To discuss public polarization, Knight invited Yuval Levin, director of Social, Cultural, and Constitutional Studies at the American Enterprise Institute (AEI). Levin has previously written that anti-LGBTQ discrimination laws are unconstitutional because they prevent Christians from exercising their religious right to discriminate against gay people. He’s repeatedly stated that he believes people are born “imperfect” and “prone to vice and sin” and therefore require “formation” to be free. So when people call out oppression, he’s said, “Is this institution oppressing the weak? Or is this institution forming those in need of formation?”
Levin’s employer, AEI, is bankrolled by a network of billionaires with ties to right-wing extremism that includes brothers Charles and David Koch, the latter now deceased.
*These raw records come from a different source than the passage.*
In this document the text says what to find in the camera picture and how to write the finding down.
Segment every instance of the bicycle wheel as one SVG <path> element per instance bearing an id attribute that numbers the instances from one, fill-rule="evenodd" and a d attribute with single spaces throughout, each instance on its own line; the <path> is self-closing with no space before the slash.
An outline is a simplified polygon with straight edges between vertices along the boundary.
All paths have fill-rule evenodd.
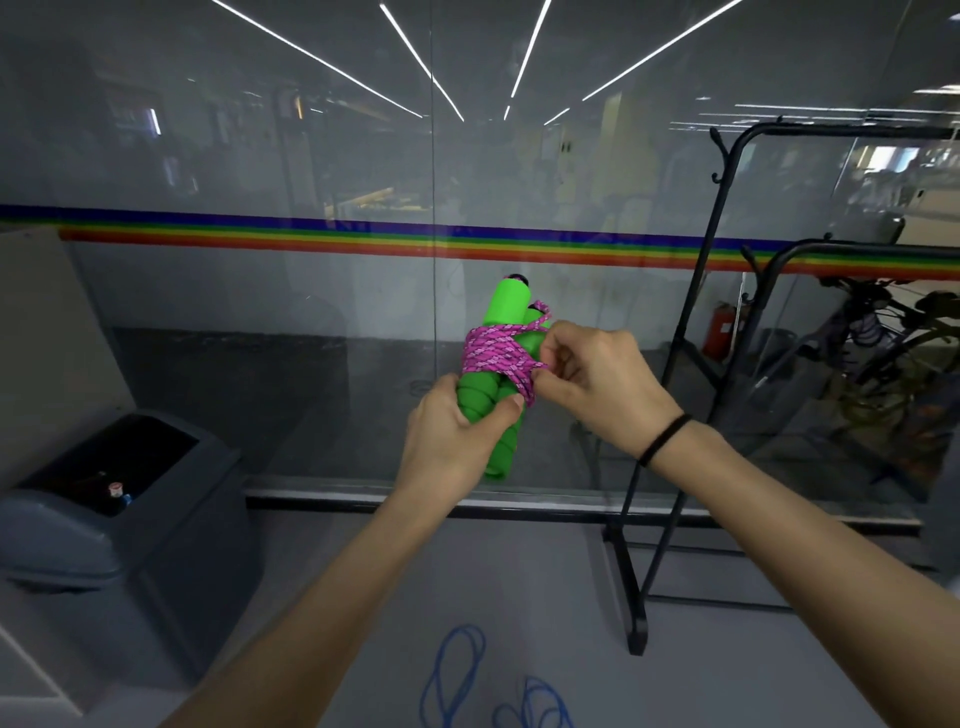
<path id="1" fill-rule="evenodd" d="M 852 425 L 895 426 L 937 375 L 960 367 L 960 328 L 925 331 L 877 356 L 848 380 L 840 409 Z"/>

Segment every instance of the fire extinguisher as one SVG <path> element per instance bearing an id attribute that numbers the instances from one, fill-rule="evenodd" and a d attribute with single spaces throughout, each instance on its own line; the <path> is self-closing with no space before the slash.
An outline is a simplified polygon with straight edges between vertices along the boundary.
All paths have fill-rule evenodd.
<path id="1" fill-rule="evenodd" d="M 707 329 L 707 340 L 700 350 L 706 358 L 718 362 L 727 358 L 733 340 L 734 321 L 736 321 L 736 306 L 729 303 L 719 303 L 713 309 L 713 317 L 710 319 L 710 326 Z"/>

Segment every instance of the blue cable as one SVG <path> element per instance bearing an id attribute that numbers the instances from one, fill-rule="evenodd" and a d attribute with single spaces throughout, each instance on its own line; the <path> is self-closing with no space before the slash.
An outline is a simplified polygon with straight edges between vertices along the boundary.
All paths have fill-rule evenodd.
<path id="1" fill-rule="evenodd" d="M 537 695 L 543 695 L 551 703 L 537 717 L 534 698 Z M 516 719 L 516 725 L 520 728 L 574 728 L 573 719 L 566 709 L 564 700 L 560 694 L 555 691 L 548 683 L 540 680 L 539 677 L 527 675 L 523 681 L 523 697 L 520 698 L 520 710 L 507 703 L 498 705 L 493 711 L 493 728 L 505 728 L 500 722 L 500 715 L 507 713 Z M 547 722 L 547 719 L 554 717 L 554 721 Z"/>
<path id="2" fill-rule="evenodd" d="M 450 704 L 446 705 L 444 701 L 444 685 L 441 681 L 440 669 L 444 663 L 447 647 L 455 638 L 459 636 L 466 637 L 469 640 L 470 650 L 472 652 L 472 660 L 467 674 L 460 683 L 460 687 L 457 688 L 457 691 L 454 693 Z M 473 687 L 473 681 L 477 676 L 477 669 L 480 667 L 480 661 L 483 660 L 483 656 L 486 651 L 487 638 L 484 635 L 483 630 L 474 624 L 463 624 L 459 627 L 454 627 L 450 630 L 449 634 L 444 637 L 444 641 L 440 643 L 440 649 L 437 650 L 437 656 L 433 661 L 433 672 L 430 673 L 430 679 L 427 681 L 426 685 L 423 687 L 423 692 L 420 694 L 420 725 L 422 725 L 423 728 L 430 728 L 430 723 L 426 718 L 426 702 L 431 687 L 434 687 L 434 690 L 437 694 L 437 709 L 440 713 L 440 719 L 442 721 L 441 728 L 451 728 L 453 725 L 453 717 L 457 714 L 457 711 L 460 710 L 460 706 L 463 705 L 464 700 L 467 699 L 470 689 Z"/>
<path id="3" fill-rule="evenodd" d="M 472 659 L 467 674 L 454 693 L 453 699 L 449 705 L 447 705 L 444 700 L 444 686 L 440 672 L 444 664 L 446 649 L 454 639 L 460 636 L 466 637 L 467 640 L 469 640 Z M 452 728 L 453 718 L 456 716 L 457 711 L 460 710 L 460 706 L 463 705 L 470 689 L 473 687 L 477 669 L 480 668 L 480 662 L 483 660 L 486 651 L 487 637 L 484 635 L 483 630 L 475 624 L 463 624 L 459 627 L 454 627 L 446 637 L 444 637 L 444 640 L 440 643 L 440 648 L 437 650 L 437 656 L 433 661 L 433 672 L 430 673 L 430 679 L 427 680 L 423 692 L 420 694 L 420 725 L 422 728 L 431 728 L 430 722 L 426 717 L 427 699 L 430 695 L 431 688 L 433 688 L 436 693 L 437 710 L 442 721 L 441 728 Z M 539 716 L 537 716 L 535 706 L 535 698 L 537 697 L 545 698 L 546 700 L 546 707 Z M 516 725 L 519 726 L 519 728 L 574 728 L 573 720 L 570 718 L 570 714 L 560 694 L 543 680 L 529 675 L 523 681 L 523 696 L 520 699 L 520 710 L 518 711 L 507 703 L 498 705 L 492 715 L 493 728 L 506 728 L 500 722 L 500 717 L 503 714 L 509 714 L 515 718 Z M 554 720 L 548 722 L 548 718 L 551 717 L 553 717 Z"/>

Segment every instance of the gray floor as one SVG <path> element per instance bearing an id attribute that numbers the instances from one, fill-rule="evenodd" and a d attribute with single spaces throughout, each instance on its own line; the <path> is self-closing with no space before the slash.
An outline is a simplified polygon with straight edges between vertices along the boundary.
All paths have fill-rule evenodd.
<path id="1" fill-rule="evenodd" d="M 221 659 L 277 615 L 366 519 L 254 513 L 266 573 Z M 656 533 L 628 536 L 647 542 Z M 727 538 L 719 531 L 687 537 Z M 638 571 L 648 554 L 635 552 Z M 448 520 L 404 575 L 322 726 L 420 725 L 420 692 L 438 645 L 464 623 L 483 629 L 487 651 L 456 728 L 490 726 L 496 706 L 516 705 L 528 674 L 551 684 L 581 727 L 881 725 L 793 615 L 650 604 L 651 640 L 637 658 L 626 651 L 612 589 L 598 526 Z M 668 554 L 655 592 L 780 602 L 746 559 L 700 554 Z M 448 684 L 465 669 L 464 653 L 451 649 Z M 84 719 L 24 709 L 0 713 L 0 722 L 151 728 L 181 700 L 117 688 Z"/>
<path id="2" fill-rule="evenodd" d="M 437 373 L 458 369 L 461 351 L 450 342 L 123 328 L 113 330 L 113 341 L 141 406 L 211 430 L 240 448 L 254 473 L 343 481 L 394 479 L 407 414 Z M 644 354 L 660 371 L 665 350 Z M 816 434 L 829 422 L 809 407 L 823 382 L 822 371 L 800 361 L 789 382 L 733 407 L 721 428 L 806 497 L 843 503 L 855 515 L 869 514 L 874 503 L 915 502 L 901 484 L 875 482 L 878 464 L 852 458 Z M 671 392 L 688 412 L 706 417 L 712 389 L 685 357 Z M 560 407 L 541 401 L 524 416 L 513 470 L 499 487 L 617 495 L 633 466 L 624 453 L 598 446 Z M 649 473 L 639 490 L 675 492 Z"/>

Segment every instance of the black hair tie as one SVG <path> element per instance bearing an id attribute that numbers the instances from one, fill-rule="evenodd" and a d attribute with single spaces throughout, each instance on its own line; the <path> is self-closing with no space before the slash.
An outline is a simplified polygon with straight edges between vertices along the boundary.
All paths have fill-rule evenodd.
<path id="1" fill-rule="evenodd" d="M 670 425 L 667 426 L 663 432 L 661 432 L 657 439 L 650 443 L 650 447 L 647 448 L 642 455 L 639 457 L 639 463 L 641 468 L 646 468 L 650 465 L 650 461 L 654 459 L 654 455 L 660 452 L 660 448 L 667 444 L 671 437 L 677 434 L 678 430 L 681 427 L 686 425 L 693 418 L 686 414 L 685 412 L 674 420 Z"/>
New Yorker staff writer and investigative reporter Jane Mayer described AEI as a “lobbying operation disguised as a charity.”
“The issue that matters to [the Kochs] is…trying to shrink the power of the government and replace it with their own power,” Mayer told The Intercept.
Mayer’s 2016 book “Dark Money” documented the right-wing weaponization of philanthropy, including the Koch network of nonprofits investing in voter suppression, climate change denialism, and white supremacist media.
In 2019, reporters at Sludge and Right Wing Watch described the Koch network’s role in radicalizing people into white nationalism as following an approach inspired by the success of the Nazi youth program.
Koch is also represented at this year’s Knight Media Forum by Sarah Ruger, the director for free expression at the Charles Koch Institute, who will be speaking on how funders can address polarization.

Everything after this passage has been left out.